» **Exercise prompt**
From the records below, output exactly the lines running from the line containing "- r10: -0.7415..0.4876" through the line containing "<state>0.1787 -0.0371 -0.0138", and no others.

» **Entries provided**
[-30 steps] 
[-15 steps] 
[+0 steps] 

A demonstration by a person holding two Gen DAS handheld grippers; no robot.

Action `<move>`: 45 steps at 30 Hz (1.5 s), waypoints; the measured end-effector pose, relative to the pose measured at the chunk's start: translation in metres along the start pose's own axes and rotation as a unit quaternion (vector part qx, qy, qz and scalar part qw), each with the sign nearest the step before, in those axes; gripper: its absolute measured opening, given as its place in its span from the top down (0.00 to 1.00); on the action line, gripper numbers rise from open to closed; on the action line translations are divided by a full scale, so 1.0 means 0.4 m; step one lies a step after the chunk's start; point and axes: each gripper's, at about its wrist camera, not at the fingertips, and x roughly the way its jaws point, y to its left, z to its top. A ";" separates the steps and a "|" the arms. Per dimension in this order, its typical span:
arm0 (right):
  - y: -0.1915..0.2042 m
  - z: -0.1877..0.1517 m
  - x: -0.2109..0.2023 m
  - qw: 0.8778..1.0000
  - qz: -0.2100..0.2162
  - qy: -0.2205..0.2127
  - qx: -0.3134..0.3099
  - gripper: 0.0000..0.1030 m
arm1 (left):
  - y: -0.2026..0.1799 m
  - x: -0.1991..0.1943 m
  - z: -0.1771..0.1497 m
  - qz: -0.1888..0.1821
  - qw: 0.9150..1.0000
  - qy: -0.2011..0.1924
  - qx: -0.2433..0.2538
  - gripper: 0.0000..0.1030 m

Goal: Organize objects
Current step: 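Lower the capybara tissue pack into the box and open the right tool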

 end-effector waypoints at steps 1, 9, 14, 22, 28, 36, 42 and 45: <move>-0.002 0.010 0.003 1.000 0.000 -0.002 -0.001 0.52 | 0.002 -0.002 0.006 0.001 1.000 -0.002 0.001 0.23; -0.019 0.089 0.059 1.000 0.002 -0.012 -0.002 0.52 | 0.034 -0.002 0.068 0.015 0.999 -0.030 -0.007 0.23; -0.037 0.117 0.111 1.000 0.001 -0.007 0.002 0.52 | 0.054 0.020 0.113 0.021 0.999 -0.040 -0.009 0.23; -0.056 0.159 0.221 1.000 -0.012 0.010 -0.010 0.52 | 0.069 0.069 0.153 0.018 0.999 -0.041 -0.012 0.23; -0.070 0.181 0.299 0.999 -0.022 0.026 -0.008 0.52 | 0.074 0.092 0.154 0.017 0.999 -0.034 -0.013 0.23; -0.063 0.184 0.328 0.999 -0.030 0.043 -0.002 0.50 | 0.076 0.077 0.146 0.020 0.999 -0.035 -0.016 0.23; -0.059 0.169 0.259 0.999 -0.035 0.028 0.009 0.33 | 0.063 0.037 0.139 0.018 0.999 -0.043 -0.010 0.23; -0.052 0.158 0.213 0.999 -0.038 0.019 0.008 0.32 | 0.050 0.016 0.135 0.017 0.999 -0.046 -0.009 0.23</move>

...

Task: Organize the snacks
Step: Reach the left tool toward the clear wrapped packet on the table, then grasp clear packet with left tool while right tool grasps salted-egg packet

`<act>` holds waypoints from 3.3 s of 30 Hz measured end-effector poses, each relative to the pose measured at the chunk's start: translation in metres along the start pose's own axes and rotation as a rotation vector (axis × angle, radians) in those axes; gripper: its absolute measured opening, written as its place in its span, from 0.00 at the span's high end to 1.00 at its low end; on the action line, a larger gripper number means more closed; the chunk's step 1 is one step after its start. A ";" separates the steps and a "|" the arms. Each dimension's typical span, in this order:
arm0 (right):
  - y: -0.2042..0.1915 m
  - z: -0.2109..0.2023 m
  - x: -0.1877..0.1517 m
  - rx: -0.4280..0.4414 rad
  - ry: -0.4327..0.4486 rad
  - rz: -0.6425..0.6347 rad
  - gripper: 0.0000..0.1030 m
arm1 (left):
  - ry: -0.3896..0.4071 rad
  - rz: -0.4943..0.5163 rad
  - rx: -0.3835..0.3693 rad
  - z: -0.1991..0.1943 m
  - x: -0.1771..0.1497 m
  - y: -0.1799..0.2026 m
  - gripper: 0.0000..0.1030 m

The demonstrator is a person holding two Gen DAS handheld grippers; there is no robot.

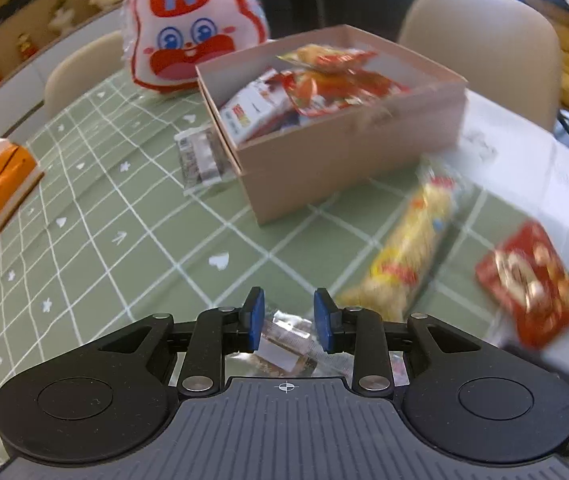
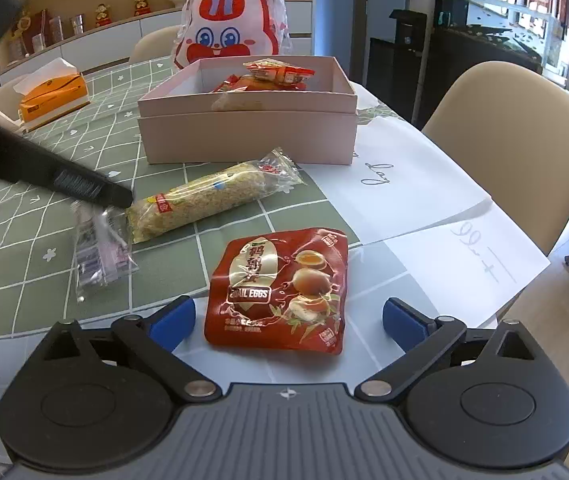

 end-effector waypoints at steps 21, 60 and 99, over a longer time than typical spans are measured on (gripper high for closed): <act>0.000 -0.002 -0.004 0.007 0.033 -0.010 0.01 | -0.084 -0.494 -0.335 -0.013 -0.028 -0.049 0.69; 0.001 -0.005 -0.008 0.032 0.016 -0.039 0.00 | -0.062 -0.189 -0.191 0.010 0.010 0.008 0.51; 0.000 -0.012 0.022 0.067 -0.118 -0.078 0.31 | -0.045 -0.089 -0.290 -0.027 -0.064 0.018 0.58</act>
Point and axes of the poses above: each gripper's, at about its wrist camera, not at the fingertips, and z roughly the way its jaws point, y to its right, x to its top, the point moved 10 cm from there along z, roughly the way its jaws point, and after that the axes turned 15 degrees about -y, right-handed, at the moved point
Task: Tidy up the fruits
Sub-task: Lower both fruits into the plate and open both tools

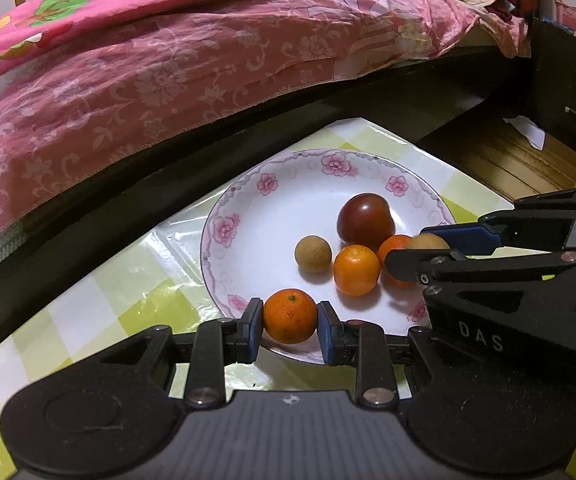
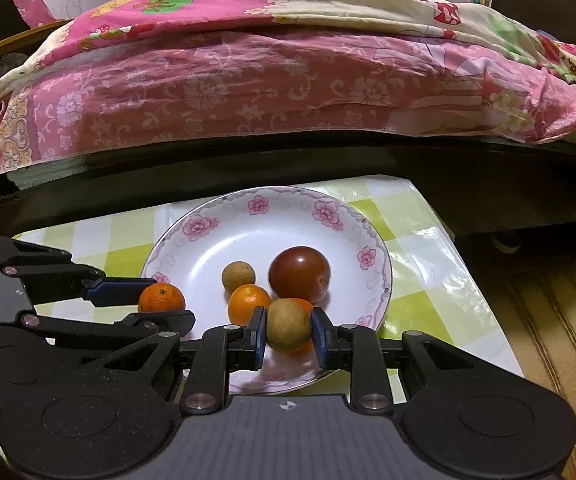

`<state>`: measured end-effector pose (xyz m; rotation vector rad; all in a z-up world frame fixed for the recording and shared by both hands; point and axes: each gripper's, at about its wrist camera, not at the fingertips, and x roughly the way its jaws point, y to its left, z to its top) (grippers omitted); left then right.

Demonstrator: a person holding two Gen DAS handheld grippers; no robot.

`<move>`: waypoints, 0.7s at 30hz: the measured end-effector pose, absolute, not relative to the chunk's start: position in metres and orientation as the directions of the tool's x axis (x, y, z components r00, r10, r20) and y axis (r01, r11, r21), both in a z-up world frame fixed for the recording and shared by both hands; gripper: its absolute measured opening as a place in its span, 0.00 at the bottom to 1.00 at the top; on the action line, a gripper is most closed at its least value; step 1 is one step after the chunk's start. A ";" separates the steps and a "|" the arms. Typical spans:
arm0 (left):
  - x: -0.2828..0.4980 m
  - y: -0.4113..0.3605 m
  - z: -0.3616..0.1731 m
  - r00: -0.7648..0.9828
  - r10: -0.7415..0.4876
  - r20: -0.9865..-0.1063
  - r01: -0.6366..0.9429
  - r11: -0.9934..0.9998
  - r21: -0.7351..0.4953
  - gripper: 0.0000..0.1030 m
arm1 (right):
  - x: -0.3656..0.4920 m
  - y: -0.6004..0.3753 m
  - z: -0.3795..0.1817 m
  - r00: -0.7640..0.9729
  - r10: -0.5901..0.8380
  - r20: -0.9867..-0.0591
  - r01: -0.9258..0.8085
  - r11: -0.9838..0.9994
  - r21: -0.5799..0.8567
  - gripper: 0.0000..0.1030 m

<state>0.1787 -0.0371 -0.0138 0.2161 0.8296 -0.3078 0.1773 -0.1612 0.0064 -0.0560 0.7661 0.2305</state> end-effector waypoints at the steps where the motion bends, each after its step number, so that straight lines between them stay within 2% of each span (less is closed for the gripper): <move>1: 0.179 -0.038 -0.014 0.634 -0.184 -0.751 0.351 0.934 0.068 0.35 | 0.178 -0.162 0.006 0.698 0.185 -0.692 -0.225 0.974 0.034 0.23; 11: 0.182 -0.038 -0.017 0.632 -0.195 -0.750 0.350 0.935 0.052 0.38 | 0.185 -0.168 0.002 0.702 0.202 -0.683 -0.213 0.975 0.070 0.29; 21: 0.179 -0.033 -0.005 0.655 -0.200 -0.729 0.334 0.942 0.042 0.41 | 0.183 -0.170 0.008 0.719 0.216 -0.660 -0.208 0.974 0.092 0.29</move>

» **Result of the task**
  - r10: -0.7415..0.4876
  - r20: -0.9865..-0.1063
  - r01: -0.6366..0.9429
  - r11: -0.9934..0.9998
  - r21: -0.7351..0.4953
  - gripper: 0.0000..0.1030 m
arm1 (right):
  - x: -0.3656..0.4920 m
  - y: -0.6004..0.3753 m
  - z: -0.3795..0.1817 m
  - r00: -0.7640..0.9729
  - r10: -0.5901..0.8380
  - r20: -0.9867..-0.0591
  - r01: -0.9258..0.8085
  - r11: -0.9838..0.9994
  - r21: -0.5799..0.8567
  - gripper: 0.0000..0.1030 m

<state>0.1787 -0.0371 -0.0138 0.2161 0.8296 -0.3078 0.1773 -0.1612 0.0064 -0.0560 0.7661 0.2305</state> end-effector waypoints at the steps where the motion bends, each after its step number, so that straight lines between them stay within 2% of each span (less is closed for the gripper): <move>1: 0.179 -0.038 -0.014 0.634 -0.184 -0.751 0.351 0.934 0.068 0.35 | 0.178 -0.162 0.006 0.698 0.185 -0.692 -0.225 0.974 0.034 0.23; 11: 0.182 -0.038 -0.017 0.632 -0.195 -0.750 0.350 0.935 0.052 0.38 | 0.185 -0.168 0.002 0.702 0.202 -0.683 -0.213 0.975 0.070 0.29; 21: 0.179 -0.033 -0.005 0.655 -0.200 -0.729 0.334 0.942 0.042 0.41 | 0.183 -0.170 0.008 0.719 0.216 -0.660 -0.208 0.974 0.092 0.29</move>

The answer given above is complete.